◆ **Problem statement**: A word-for-word copy of all entries is required, without images.

◆ **The records**:
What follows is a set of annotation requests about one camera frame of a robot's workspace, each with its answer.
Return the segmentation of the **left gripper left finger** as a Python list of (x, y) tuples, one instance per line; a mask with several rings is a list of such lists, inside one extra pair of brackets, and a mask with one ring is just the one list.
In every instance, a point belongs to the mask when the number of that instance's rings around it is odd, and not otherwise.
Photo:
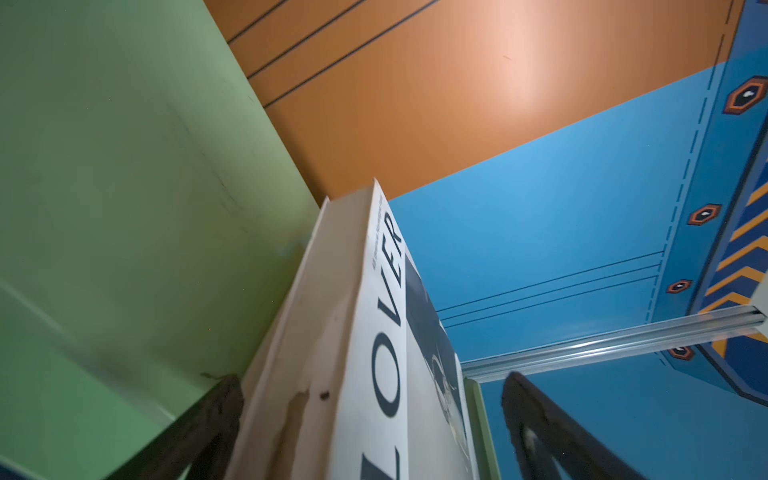
[(240, 380), (227, 375), (111, 479), (222, 479), (244, 408)]

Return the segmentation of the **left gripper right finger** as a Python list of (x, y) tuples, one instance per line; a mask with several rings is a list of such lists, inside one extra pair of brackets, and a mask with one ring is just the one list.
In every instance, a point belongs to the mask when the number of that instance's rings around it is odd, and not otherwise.
[(519, 372), (504, 381), (501, 406), (524, 479), (641, 479)]

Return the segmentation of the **white LOVER book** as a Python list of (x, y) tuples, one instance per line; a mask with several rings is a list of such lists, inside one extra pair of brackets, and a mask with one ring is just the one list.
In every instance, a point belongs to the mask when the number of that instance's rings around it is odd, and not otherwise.
[(378, 183), (326, 200), (243, 383), (230, 479), (473, 479), (463, 372)]

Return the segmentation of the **green two-tier shelf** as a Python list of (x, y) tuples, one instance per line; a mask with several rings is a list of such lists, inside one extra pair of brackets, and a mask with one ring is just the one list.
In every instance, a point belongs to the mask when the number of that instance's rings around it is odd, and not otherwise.
[(111, 479), (227, 375), (244, 412), (322, 205), (203, 2), (3, 2), (2, 477)]

◆ **Completed task**:
What follows is a set of annotation requests about one camera frame of a robot's workspace, each with its answer.
Return the segmentation of the **left gripper left finger** as a Python list of (x, y) tuples, one instance per line; a mask with several rings is a list of such lists, inside one extra pair of brackets, and a mask with one ring is just the one list.
In every instance, a point belongs to the mask when the number of that instance's rings around it is odd, and not otherwise.
Photo:
[(240, 380), (227, 375), (111, 479), (222, 479), (244, 408)]

Return the segmentation of the **left gripper right finger** as a Python list of (x, y) tuples, one instance per line; a mask with several rings is a list of such lists, inside one extra pair of brackets, and a mask with one ring is just the one list.
In every instance, a point belongs to the mask when the number of that instance's rings around it is odd, and not otherwise.
[(519, 372), (504, 381), (501, 406), (524, 479), (641, 479)]

Return the segmentation of the **white LOVER book** as a Python list of (x, y) tuples, one instance per line; a mask with several rings is a list of such lists, inside one extra pair of brackets, and a mask with one ring is just the one list.
In every instance, a point belongs to the mask when the number of that instance's rings around it is odd, and not otherwise.
[(378, 183), (326, 200), (243, 383), (230, 479), (473, 479), (463, 372)]

Return the segmentation of the **green two-tier shelf** as a Python list of (x, y) tuples, one instance per line; a mask with several rings is a list of such lists, inside one extra pair of brackets, and a mask with one ring is just the one list.
In every instance, a point belongs to the mask when the number of that instance's rings around it is odd, and not otherwise.
[(111, 479), (227, 375), (244, 412), (322, 205), (203, 2), (3, 2), (2, 477)]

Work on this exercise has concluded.